VisPlotBench
收藏魔搭社区2025-12-05 更新2025-11-03 收录
下载链接:
https://modelscope.cn/datasets/TIGER-Lab/VisPlotBench
下载链接
链接失效反馈官方服务:
资源简介:
# VisPlotBench (A Multi-Language Benchmark for Visualization Coding Agents)
[**🌐 Homepage**](https://tiger-ai-lab.github.io/VisCoder2) | [**💻 GitHub**](https://github.com/TIGER-AI-Lab/VisCoder2) | [**📖 Paper**](https://arxiv.org/abs/2510.23642) | [**🤗 VisCoder2**](https://hf.co/collections/TIGER-Lab/viscoder2)
---
## 🔔 News
- **🔥 [2025-10-25]** VisPlotBench is released as part of the **VisCoder2** project, providing the first systematic benchmark for multi-language visualization coding agents.

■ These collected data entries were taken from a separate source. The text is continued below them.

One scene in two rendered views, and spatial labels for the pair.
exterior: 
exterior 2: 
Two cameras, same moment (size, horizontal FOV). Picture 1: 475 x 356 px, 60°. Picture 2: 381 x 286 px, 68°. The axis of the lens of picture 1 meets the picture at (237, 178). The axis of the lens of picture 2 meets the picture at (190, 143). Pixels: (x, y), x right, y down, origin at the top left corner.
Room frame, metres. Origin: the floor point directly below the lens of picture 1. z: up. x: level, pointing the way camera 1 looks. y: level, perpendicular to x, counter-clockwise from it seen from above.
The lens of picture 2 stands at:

- **📦 [2025-10-25]** Evaluation scripts are now available on the [GitHub repository](https://github.com/TIGER-AI-Lab/VisCoder2/tree/main/VisPlotBench).
---
## Dataset Description
**VisPlotBench** is a benchmark for evaluating visualization coding agents across **eight programming languages**.

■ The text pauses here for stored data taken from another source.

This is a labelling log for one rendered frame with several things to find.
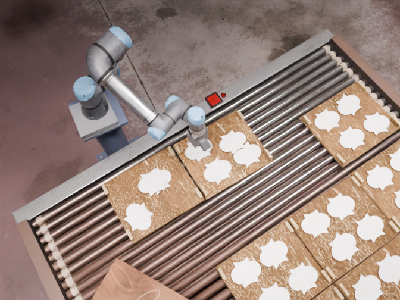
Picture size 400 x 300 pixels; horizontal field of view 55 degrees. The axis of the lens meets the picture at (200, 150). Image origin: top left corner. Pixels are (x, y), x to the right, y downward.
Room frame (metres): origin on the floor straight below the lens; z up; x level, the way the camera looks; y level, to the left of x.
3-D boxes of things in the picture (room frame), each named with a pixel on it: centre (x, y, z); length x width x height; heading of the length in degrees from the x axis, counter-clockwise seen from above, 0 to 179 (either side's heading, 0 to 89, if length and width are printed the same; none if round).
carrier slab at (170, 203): (0.58, 0.25, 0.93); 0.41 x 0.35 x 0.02; 119
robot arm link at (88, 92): (1.10, 0.57, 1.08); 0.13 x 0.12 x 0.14; 140
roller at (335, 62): (0.86, -0.03, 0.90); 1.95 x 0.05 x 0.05; 120
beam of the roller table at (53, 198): (1.01, 0.05, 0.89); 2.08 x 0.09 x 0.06; 120
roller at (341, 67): (0.82, -0.06, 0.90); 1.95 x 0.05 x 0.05; 120
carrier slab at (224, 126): (0.77, -0.12, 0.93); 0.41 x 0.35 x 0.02; 118
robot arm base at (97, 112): (1.09, 0.58, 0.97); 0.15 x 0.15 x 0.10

Unlike prior efforts that target a single language or chart type, VisPlotBench features **888 executable tasks**, **rendered outputs**, and a standardized **execute–render–score** protocol for both initial generation and multi-round self-debug evaluation.
Each task provides:
- a **natural-language instruction** describing the visualization goal,
- corresponding **reference code** in one of eight supported languages, and
- the **rendered reference image** for visual alignment evaluation.

---
## Data Construction
VisPlotBench combines curated examples from library documentation, high-quality open-source code, and programmatic rendering pipelines. All code snippets are executed in isolated environments to ensure **valid rendering and executability**, and visually trivial outputs are removed. Each task is annotated with a **Visual Category** and **Subtype**, covering **13 categories** such as Bars, Lines, Areas, 3D, Scatter, Hierarchies, Networks & Flows, and Music.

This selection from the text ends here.